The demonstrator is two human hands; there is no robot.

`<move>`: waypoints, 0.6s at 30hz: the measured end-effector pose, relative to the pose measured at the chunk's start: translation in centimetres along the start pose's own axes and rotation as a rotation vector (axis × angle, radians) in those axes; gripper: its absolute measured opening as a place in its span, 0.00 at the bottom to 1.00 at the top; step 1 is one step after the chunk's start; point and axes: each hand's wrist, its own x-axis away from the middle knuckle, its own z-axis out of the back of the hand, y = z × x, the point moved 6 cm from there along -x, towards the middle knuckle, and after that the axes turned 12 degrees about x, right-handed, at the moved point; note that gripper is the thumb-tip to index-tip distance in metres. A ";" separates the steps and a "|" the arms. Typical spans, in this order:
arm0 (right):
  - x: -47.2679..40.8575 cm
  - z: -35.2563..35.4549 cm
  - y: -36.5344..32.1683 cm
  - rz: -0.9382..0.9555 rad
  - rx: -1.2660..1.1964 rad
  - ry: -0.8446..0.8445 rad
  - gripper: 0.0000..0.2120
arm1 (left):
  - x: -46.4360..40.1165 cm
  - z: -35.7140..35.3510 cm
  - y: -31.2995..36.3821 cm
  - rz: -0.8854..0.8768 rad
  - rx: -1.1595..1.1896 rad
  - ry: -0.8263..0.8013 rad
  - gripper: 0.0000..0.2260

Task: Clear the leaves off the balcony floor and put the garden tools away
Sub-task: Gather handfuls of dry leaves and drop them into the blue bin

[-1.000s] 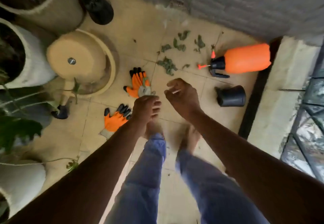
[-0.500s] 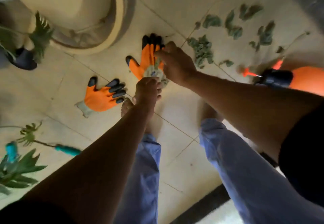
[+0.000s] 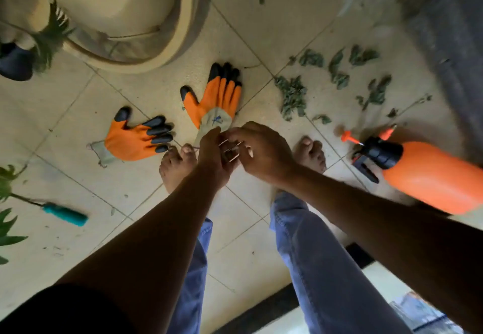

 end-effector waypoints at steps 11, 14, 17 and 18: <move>-3.8 -7.2 3.5 -0.113 0.275 -0.098 0.23 | -2.3 7.4 0.2 0.040 -0.268 0.189 0.15; -5.1 -8.3 2.8 -0.061 0.305 -0.027 0.17 | -1.7 8.7 1.2 0.036 -0.380 0.174 0.16; -5.9 -8.7 2.5 -0.039 0.311 0.013 0.07 | -1.8 9.2 1.9 0.057 -0.388 0.145 0.16; -6.1 -8.9 2.6 -0.042 0.296 0.023 0.04 | -1.7 9.5 2.0 0.058 -0.421 0.128 0.17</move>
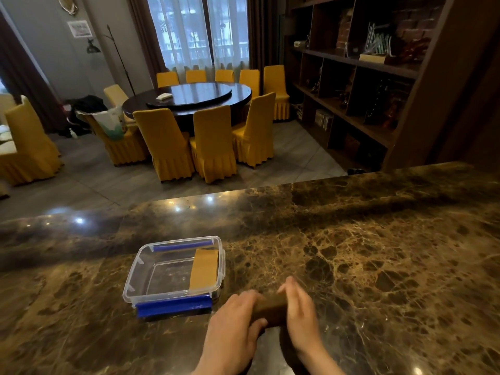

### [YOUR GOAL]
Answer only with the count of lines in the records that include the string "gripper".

### [WRITTEN SOLUTION]
3